◆ **About this task**: Nothing but the lines below between the line holding "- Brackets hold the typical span" and the line holding "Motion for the", inclusive, should appear in the answer, each set down exactly.

◆ **Information shown**:
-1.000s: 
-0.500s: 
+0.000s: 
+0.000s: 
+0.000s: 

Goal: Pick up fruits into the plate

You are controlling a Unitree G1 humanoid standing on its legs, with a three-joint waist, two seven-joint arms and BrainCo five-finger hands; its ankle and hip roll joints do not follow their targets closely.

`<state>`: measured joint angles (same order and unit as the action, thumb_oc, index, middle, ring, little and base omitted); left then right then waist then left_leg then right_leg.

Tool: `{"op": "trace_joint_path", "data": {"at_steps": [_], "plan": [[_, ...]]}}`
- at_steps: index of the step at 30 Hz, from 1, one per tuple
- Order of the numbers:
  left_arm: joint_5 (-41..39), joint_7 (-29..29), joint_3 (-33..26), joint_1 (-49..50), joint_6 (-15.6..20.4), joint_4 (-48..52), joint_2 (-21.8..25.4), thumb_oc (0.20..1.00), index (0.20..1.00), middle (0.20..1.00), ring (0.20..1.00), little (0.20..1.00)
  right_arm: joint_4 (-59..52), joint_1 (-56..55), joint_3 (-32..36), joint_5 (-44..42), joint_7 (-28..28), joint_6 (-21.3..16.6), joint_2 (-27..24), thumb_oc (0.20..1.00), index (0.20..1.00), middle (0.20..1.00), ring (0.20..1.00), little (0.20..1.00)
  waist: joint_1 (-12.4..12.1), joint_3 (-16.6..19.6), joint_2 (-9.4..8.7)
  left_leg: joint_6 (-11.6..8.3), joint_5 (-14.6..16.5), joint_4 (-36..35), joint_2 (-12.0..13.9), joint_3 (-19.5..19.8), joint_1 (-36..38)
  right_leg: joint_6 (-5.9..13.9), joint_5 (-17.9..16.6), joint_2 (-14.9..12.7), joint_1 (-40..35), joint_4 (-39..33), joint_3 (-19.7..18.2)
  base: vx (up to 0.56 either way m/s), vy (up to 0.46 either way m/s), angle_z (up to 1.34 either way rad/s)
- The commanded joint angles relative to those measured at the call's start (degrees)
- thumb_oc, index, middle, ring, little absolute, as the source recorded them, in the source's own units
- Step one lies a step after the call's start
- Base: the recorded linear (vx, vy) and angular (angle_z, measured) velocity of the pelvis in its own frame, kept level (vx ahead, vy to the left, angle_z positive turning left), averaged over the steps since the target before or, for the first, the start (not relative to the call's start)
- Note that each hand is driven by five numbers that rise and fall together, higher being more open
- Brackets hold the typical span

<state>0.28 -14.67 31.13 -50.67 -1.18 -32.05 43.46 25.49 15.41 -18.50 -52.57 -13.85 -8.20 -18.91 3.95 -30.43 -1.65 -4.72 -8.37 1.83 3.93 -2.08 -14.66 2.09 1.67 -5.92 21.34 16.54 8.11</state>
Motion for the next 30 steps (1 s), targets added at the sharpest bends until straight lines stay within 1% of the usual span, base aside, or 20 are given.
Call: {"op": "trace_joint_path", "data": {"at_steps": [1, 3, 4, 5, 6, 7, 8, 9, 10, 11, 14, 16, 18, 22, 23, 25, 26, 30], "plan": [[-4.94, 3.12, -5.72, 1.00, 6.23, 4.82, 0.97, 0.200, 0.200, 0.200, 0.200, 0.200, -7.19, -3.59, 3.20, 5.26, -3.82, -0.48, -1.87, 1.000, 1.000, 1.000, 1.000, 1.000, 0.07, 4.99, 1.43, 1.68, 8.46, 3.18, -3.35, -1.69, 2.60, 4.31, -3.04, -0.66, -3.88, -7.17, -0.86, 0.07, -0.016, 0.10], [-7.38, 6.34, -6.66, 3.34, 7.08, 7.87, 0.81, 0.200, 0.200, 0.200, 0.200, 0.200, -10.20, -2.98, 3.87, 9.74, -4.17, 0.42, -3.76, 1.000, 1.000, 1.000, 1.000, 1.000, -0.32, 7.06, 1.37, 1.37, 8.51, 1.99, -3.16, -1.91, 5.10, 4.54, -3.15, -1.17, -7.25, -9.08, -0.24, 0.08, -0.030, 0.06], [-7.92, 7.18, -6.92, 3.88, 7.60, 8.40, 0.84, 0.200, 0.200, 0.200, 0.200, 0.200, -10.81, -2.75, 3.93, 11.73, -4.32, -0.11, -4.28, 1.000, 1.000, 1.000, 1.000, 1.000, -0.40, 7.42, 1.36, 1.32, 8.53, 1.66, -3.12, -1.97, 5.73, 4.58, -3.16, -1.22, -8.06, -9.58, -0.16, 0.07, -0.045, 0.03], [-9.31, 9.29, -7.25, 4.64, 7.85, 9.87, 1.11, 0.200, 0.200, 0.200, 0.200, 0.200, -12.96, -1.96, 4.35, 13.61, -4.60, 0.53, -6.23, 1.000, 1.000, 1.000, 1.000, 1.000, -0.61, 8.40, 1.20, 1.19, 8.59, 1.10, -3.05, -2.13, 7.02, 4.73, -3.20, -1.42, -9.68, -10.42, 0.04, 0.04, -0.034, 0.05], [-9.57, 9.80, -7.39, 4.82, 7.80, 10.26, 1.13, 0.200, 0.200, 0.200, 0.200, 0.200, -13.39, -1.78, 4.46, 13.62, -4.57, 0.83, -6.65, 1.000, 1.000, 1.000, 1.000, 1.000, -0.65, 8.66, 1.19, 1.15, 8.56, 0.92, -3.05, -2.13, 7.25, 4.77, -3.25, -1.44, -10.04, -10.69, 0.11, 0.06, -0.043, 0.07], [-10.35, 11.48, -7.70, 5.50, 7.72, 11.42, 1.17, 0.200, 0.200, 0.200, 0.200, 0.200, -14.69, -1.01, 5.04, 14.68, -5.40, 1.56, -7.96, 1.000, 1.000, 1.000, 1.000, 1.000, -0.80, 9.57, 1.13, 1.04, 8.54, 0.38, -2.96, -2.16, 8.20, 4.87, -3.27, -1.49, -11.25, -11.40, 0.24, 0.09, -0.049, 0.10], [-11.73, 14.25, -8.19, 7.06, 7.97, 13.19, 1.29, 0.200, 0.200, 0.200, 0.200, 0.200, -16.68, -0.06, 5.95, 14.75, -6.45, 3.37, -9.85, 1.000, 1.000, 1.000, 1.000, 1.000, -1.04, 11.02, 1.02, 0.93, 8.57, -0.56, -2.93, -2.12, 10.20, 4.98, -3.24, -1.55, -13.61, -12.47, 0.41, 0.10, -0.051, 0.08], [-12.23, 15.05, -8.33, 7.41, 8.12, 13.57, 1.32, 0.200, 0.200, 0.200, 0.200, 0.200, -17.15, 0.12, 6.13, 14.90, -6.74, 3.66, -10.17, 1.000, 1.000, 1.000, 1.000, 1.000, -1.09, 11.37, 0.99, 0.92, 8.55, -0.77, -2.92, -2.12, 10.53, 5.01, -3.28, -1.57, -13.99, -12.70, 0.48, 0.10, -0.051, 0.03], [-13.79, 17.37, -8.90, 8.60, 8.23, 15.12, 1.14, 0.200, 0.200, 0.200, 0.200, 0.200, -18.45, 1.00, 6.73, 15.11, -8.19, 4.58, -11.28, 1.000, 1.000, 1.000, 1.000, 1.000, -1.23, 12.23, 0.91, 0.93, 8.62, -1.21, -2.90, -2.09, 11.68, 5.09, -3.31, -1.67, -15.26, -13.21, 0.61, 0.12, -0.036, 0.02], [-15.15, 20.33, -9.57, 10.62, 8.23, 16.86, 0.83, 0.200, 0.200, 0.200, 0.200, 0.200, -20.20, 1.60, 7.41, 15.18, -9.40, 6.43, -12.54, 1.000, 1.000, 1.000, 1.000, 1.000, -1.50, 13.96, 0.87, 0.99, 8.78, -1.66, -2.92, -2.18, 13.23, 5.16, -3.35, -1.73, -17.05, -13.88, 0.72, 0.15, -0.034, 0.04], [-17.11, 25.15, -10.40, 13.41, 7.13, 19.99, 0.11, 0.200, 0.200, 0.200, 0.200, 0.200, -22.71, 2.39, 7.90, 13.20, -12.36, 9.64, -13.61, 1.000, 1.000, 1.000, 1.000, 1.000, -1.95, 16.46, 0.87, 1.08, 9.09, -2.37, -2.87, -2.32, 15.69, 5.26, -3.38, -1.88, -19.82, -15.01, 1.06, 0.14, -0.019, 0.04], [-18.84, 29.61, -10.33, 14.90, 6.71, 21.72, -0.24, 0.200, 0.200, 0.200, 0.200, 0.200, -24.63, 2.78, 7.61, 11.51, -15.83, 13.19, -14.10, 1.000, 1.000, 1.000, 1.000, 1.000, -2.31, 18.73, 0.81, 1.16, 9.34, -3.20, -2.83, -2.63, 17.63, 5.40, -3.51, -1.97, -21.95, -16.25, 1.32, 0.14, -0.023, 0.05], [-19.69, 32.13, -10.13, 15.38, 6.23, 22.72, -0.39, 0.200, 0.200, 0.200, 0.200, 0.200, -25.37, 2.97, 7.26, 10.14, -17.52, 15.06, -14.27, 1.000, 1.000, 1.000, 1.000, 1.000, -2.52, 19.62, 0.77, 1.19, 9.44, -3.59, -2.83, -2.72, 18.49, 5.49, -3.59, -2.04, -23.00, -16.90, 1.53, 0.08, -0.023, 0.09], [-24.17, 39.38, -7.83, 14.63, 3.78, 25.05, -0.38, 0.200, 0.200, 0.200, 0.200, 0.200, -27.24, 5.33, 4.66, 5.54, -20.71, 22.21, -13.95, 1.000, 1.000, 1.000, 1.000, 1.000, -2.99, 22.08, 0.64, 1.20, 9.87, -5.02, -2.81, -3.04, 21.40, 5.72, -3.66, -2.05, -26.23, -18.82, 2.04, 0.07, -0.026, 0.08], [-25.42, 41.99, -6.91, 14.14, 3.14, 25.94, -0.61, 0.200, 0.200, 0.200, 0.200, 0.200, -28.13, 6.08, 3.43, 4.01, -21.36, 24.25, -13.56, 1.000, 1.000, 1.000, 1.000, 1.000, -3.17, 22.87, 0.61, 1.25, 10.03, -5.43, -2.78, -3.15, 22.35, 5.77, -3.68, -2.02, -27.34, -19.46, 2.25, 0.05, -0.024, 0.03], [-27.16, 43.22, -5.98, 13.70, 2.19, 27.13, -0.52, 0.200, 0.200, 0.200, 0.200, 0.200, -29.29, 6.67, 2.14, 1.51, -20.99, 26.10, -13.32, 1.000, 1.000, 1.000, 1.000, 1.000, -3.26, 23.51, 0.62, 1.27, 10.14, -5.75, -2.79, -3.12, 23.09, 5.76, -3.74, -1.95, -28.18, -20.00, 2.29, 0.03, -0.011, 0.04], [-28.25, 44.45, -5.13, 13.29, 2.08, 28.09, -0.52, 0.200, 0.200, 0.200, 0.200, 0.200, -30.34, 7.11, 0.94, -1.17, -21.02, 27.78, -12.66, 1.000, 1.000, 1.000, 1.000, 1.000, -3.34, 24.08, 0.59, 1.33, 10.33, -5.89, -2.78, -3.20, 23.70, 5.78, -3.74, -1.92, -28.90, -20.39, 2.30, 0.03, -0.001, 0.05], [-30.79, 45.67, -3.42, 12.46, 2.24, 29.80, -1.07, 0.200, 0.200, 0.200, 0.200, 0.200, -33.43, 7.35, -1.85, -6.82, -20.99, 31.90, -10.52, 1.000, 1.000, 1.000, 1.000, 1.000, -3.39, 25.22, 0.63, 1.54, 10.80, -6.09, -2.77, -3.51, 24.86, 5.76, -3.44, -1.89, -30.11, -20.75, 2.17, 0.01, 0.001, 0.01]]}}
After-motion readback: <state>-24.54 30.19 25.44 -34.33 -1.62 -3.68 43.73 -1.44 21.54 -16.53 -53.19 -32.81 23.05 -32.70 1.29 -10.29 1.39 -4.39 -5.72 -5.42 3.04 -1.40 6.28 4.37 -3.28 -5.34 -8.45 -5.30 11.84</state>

◆ **Result for this task**:
- Brackets hold the typical span

<state>0.28 -14.67 31.13 -50.67 -1.18 -32.05 43.46 25.49 15.41 -18.50 -52.57 -13.85 -8.20 -18.91 3.95 -30.43 -1.65 -4.72 -8.37 1.83 3.93 -2.08 -14.66 2.09 1.67 -5.92 21.34 16.54 8.11</state>
Motion for the next 30 steps (1 s), targets added at the sharpest bends until straight lines stay within 1% of the usual span, base aside, or 20 are given.

The response to this exercise is done.